▶ **WHAT THE TASK ASKS**
In the material below, how many lines contain the string "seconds"? Reply with the number only.

▶ **INFORMATION SUPPLIED**
==============================
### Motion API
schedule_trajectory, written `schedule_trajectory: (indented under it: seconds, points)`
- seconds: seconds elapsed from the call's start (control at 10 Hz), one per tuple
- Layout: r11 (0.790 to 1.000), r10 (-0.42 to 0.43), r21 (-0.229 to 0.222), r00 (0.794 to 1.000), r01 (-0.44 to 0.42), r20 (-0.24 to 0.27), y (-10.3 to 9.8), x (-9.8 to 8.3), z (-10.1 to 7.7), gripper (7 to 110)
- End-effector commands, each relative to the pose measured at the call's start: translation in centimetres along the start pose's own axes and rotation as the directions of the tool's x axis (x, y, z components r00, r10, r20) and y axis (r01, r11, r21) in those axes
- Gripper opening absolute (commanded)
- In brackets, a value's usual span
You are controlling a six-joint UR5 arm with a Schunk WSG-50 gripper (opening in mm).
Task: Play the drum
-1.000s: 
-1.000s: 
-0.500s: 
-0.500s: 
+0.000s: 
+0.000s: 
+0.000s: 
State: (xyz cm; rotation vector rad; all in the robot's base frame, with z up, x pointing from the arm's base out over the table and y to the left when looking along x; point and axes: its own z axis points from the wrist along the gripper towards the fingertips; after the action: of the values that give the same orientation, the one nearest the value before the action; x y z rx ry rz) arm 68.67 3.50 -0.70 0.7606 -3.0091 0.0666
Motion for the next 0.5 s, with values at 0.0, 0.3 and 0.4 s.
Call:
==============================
▶ **RESPONSE TO THIS TASK**
2